■ **What you will do**
Start at the first line below and write out everything verbatim except the pictures.

■ **Provided data**
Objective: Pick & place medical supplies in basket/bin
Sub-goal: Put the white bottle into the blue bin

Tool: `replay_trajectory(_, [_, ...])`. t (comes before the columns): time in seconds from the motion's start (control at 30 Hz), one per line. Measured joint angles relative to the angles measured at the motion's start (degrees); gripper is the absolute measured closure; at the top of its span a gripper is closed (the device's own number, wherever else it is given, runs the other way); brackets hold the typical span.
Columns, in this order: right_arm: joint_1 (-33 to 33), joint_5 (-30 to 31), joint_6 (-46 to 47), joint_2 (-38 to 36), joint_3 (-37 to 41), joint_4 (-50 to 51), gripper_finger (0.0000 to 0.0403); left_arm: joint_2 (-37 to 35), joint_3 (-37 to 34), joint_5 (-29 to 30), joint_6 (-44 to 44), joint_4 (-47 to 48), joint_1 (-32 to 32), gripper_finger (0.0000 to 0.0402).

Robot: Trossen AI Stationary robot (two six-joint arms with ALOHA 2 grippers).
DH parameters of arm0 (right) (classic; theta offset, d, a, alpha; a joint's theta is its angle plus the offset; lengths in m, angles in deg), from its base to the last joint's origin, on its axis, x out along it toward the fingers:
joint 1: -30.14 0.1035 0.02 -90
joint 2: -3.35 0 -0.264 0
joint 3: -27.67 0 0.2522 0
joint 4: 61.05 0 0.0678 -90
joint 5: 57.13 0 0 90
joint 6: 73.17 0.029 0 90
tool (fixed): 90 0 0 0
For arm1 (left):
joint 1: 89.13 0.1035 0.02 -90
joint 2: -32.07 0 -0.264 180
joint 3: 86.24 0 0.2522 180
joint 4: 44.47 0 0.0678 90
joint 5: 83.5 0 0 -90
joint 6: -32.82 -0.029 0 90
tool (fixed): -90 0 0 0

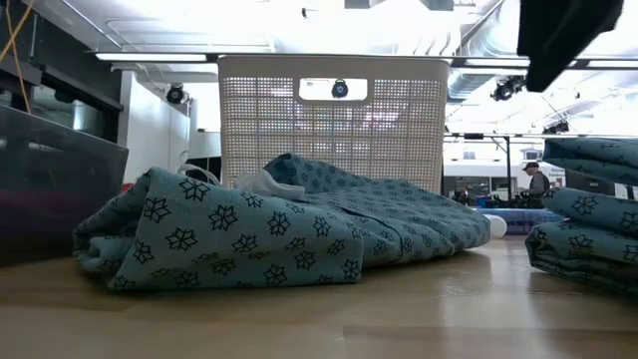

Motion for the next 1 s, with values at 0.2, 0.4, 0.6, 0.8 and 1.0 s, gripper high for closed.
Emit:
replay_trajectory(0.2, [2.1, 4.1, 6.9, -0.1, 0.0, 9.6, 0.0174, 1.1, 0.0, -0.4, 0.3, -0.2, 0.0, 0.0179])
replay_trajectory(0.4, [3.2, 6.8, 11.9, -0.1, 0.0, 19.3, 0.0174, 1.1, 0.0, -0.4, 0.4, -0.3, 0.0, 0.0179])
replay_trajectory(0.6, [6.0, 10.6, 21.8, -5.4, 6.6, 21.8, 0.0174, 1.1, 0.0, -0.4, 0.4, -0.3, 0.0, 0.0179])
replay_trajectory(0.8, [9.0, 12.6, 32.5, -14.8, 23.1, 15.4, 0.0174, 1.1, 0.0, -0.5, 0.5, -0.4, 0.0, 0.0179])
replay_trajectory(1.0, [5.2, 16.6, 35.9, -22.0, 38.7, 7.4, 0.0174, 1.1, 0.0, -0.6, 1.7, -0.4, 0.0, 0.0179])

■ **Solution for this exercise**
Objective: Pick & place medical supplies in basket/bin
Sub-goal: Put the white bottle into the blue bin

Tool: `replay_trajectory(_, [_, ...])`. t (comes before the columns): time in seconds from the motion's start (control at 30 Hz), one per line. Measured joint angles relative to the angles measured at the motion's start (degrees); gripper is the absolute measured closure; at the top of its span a gripper is closed (the device's own number, wherever else it is given, runs the other way); brackets hold the typical span.
Columns, in this order: right_arm: joint_1 (-33 to 33), joint_5 (-30 to 31), joint_6 (-46 to 47), joint_2 (-38 to 36), joint_3 (-37 to 41), joint_4 (-50 to 51), gripper_finger (0.0000 to 0.0403); left_arm: joint_2 (-37 to 35), joint_3 (-37 to 34), joint_5 (-29 to 30), joint_6 (-44 to 44), joint_4 (-47 to 48), joint_1 (-32 to 32), gripper_finger (0.0000 to 0.0402).

Robot: Trossen AI Stationary robot (two six-joint arms with ALOHA 2 grippers).
DH parameters of arm0 (right) (classic; theta offset, d, a, alpha; a joint's theta is its angle plus the offset; lengths in m, angles in deg), from its base to the last joint's origin, on its axis, x out along it toward the fingers:
joint 1: -30.14 0.1035 0.02 -90
joint 2: -3.35 0 -0.264 0
joint 3: -27.67 0 0.2522 0
joint 4: 61.05 0 0.0678 -90
joint 5: 57.13 0 0 90
joint 6: 73.17 0.029 0 90
tool (fixed): 90 0 0 0
For arm1 (left):
joint 1: 89.13 0.1035 0.02 -90
joint 2: -32.07 0 -0.264 180
joint 3: 86.24 0 0.2522 180
joint 4: 44.47 0 0.0678 90
joint 5: 83.5 0 0 -90
joint 6: -32.82 -0.029 0 90
tool (fixed): -90 0 0 0


Motion for the next 1 s, with values at 0.2, 0.4, 0.6, 0.8 and 1.0 s, gripper high for closed.
Emit:
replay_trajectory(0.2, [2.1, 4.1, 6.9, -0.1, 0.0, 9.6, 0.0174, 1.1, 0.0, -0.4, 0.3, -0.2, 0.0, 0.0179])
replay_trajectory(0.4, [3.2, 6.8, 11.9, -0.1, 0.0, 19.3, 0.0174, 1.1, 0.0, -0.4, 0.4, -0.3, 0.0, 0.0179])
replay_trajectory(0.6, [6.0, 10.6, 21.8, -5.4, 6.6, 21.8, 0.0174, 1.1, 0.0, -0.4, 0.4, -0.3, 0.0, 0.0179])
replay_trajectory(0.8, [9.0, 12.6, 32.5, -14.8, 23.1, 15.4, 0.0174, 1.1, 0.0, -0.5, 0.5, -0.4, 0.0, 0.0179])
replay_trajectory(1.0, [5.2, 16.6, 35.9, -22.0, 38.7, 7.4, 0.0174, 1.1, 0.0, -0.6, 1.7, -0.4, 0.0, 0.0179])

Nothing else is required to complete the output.